───── DATASET EXCERPTS
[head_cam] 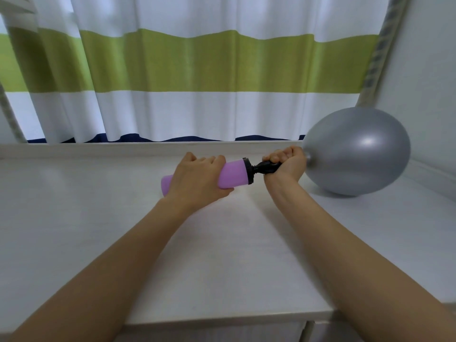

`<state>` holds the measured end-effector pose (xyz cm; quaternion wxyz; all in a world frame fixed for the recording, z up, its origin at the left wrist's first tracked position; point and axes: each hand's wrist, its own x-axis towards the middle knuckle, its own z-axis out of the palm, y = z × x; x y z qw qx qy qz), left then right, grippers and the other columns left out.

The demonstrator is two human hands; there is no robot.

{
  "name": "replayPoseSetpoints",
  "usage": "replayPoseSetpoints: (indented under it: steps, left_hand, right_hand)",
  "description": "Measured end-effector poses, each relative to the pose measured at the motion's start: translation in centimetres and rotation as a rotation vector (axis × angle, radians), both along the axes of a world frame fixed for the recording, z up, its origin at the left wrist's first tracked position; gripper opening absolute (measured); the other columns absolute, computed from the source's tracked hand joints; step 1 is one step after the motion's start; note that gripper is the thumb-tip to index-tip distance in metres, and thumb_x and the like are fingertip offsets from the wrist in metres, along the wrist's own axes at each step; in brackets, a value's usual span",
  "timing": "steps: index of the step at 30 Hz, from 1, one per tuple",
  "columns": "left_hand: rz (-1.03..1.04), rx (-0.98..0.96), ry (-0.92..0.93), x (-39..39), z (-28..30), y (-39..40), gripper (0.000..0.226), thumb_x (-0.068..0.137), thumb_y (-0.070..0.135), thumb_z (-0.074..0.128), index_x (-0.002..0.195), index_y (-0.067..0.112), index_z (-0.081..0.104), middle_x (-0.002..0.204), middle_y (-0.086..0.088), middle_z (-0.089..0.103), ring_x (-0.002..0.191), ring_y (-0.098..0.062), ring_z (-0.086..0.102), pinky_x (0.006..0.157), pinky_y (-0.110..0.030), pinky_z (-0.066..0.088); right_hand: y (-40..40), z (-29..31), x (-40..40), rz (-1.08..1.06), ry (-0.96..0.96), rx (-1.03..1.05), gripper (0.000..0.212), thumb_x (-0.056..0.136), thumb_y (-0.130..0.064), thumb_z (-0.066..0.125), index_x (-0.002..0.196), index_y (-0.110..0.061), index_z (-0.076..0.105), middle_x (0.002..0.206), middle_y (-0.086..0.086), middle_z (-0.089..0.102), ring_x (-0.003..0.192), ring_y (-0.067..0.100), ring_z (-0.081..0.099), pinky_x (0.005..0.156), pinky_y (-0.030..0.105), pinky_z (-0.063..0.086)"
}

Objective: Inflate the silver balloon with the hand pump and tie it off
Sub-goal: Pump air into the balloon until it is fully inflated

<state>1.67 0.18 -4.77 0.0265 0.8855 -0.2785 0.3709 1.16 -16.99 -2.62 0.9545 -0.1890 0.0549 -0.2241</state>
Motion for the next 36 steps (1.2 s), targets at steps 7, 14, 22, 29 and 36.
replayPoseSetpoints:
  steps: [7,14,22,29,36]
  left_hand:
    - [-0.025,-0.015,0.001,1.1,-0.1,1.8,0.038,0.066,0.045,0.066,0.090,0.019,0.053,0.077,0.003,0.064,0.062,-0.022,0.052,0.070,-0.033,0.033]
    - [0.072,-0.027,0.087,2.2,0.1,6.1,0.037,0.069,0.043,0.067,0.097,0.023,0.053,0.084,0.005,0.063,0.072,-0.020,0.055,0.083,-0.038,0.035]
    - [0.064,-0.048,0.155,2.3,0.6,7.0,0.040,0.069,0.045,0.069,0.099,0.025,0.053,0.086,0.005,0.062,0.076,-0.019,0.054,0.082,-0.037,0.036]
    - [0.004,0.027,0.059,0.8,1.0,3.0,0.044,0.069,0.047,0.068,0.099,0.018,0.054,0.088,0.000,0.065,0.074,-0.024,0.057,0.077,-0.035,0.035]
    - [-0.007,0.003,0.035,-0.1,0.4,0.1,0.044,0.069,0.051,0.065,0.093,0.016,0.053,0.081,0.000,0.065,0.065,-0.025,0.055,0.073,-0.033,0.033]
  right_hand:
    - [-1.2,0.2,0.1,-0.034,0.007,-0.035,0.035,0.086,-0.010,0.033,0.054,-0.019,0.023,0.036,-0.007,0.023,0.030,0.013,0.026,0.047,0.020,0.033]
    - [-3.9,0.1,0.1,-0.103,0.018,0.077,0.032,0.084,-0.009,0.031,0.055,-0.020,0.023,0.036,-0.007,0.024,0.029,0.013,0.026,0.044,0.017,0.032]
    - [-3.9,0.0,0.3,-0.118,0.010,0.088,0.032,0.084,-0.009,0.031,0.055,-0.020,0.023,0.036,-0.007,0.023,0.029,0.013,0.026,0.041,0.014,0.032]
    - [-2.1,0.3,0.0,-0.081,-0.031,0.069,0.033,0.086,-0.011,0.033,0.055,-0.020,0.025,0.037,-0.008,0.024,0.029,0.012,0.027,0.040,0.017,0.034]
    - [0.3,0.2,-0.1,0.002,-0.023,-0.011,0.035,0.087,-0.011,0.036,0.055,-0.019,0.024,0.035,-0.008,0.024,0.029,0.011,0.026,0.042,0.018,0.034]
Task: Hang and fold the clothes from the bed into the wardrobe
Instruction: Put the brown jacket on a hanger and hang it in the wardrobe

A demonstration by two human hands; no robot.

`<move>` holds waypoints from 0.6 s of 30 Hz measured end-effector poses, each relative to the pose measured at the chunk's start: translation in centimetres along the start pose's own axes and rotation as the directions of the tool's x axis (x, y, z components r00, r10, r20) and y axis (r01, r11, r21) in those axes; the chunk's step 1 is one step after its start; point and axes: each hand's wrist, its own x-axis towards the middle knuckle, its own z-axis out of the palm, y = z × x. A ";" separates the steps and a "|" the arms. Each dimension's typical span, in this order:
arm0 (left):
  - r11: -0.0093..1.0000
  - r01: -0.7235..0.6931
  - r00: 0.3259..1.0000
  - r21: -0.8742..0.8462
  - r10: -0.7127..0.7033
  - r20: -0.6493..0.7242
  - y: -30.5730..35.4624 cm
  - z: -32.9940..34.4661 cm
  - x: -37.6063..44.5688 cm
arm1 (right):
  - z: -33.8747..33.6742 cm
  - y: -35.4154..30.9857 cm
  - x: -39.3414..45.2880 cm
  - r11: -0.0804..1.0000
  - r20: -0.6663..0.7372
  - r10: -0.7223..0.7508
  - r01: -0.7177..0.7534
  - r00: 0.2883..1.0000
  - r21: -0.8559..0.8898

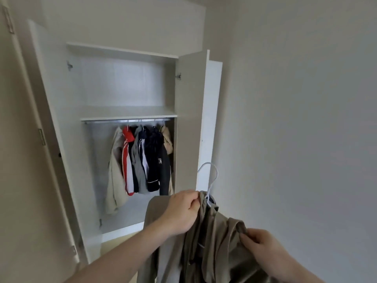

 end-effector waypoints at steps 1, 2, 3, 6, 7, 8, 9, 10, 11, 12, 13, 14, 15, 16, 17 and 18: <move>0.997 -0.004 1.000 0.072 0.005 -0.023 -1.7 -0.9 0.9 | 1.1 -0.9 1.7 1.000 -0.018 0.000 0.001 1.000 0.019; 0.992 0.001 0.999 0.123 0.005 -0.049 -3.3 -1.8 1.6 | 2.3 -1.9 3.3 0.999 -0.036 -0.003 0.004 0.999 0.034; 0.990 0.008 0.997 0.144 0.003 -0.075 -4.9 -2.8 2.3 | 3.6 -2.9 4.9 0.999 -0.052 -0.009 0.011 0.999 0.047; 0.995 0.040 0.988 0.094 -0.025 -0.152 -9.7 -5.9 4.0 | 7.5 -6.1 9.6 0.993 -0.084 -0.044 0.053 0.995 0.108; 0.997 0.058 0.985 0.052 -0.048 -0.164 -11.1 -6.9 4.6 | 8.7 -7.2 11.0 0.989 -0.082 -0.048 0.059 0.996 0.135; 0.997 0.078 0.984 -0.001 -0.077 -0.162 -12.4 -7.9 5.1 | 9.9 -8.3 12.3 0.986 -0.072 -0.050 0.061 0.996 0.154; 0.994 0.097 0.983 -0.055 -0.104 -0.151 -13.5 -8.7 5.4 | 11.0 -9.4 13.6 0.984 -0.066 -0.050 0.061 0.997 0.167; 0.989 0.114 0.982 -0.098 -0.127 -0.141 -14.6 -9.5 5.6 | 12.1 -10.3 14.8 0.982 -0.068 -0.052 0.063 0.996 0.181; 0.984 0.125 0.981 -0.129 -0.143 -0.133 -15.6 -10.1 5.8 | 13.1 -11.2 15.9 0.978 -0.070 -0.056 0.069 0.996 0.199; 0.980 0.134 0.980 -0.149 -0.153 -0.125 -16.4 -10.7 6.0 | 14.2 -12.1 16.9 0.972 -0.070 -0.063 0.077 0.996 0.221; 0.977 0.143 0.980 -0.159 -0.163 -0.117 -17.2 -11.2 6.1 | 15.1 -13.0 17.9 0.967 -0.069 -0.072 0.086 0.995 0.239; 0.975 0.153 0.979 -0.162 -0.172 -0.113 -17.9 -11.6 6.2 | 16.1 -13.9 19.0 0.963 -0.070 -0.081 0.096 0.994 0.251; 0.974 0.161 0.975 -0.157 -0.182 -0.127 -18.6 -12.0 6.3 | 16.9 -14.8 20.2 0.958 -0.068 -0.090 0.105 0.994 0.266; 0.975 0.166 0.968 -0.149 -0.190 -0.164 -19.2 -12.2 6.5 | 17.7 -15.6 21.4 0.953 -0.060 -0.099 0.112 0.993 0.281; 0.976 0.164 0.957 -0.141 -0.192 -0.216 -19.9 -12.4 6.6 | 18.4 -16.4 22.6 0.950 -0.050 -0.108 0.118 0.993 0.288; 0.977 0.164 0.946 -0.140 -0.196 -0.258 -20.7 -12.6 6.9 | 19.1 -17.2 23.9 0.950 -0.042 -0.120 0.126 0.992 0.285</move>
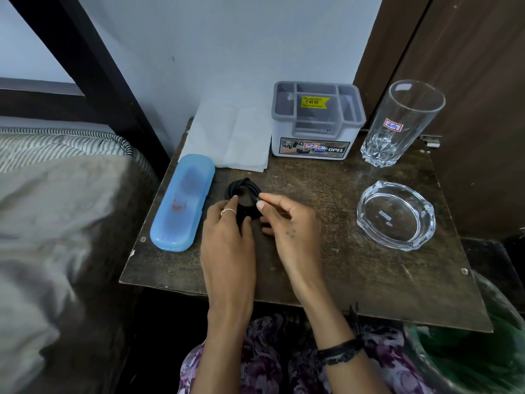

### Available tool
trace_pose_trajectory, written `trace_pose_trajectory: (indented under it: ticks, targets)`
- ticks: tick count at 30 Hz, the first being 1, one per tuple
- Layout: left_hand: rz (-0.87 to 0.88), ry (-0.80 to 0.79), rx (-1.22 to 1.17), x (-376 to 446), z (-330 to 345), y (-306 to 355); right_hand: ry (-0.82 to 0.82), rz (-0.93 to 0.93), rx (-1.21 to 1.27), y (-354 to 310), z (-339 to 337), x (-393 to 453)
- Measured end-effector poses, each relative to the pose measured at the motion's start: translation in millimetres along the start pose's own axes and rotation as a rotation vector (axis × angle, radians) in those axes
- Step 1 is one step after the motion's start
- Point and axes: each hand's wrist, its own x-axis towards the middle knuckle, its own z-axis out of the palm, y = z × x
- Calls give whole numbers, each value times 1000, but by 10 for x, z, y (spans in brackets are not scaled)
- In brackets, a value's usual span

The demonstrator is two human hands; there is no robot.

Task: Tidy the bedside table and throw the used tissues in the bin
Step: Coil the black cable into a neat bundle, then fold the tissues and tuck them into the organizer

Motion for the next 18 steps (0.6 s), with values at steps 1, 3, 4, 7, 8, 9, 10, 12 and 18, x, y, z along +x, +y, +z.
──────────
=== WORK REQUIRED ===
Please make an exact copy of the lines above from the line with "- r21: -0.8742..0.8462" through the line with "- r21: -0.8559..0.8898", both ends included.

=== SOLUTION ===
  - r21: -0.8742..0.8462
  - r10: -0.7127..0.7033
  - r20: -0.6493..0.7242
  - y: -30.5730..35.4624 cm
  - z: -32.9940..34.4661 cm
  - x: -37.6063..44.5688 cm
arm1 (right):
  - z: -33.8747..33.6742 cm
  - y: -35.4154..30.9857 cm
  - x: -39.3414..45.2880 cm
  - r11: -0.0804..1.0000
  - r20: -0.6663..0.7372
  - r10: -0.7223..0.7508
  - r01: -0.7177..0.7534
  - r00: 0.2883..1.0000
  - r21: -0.8559..0.8898

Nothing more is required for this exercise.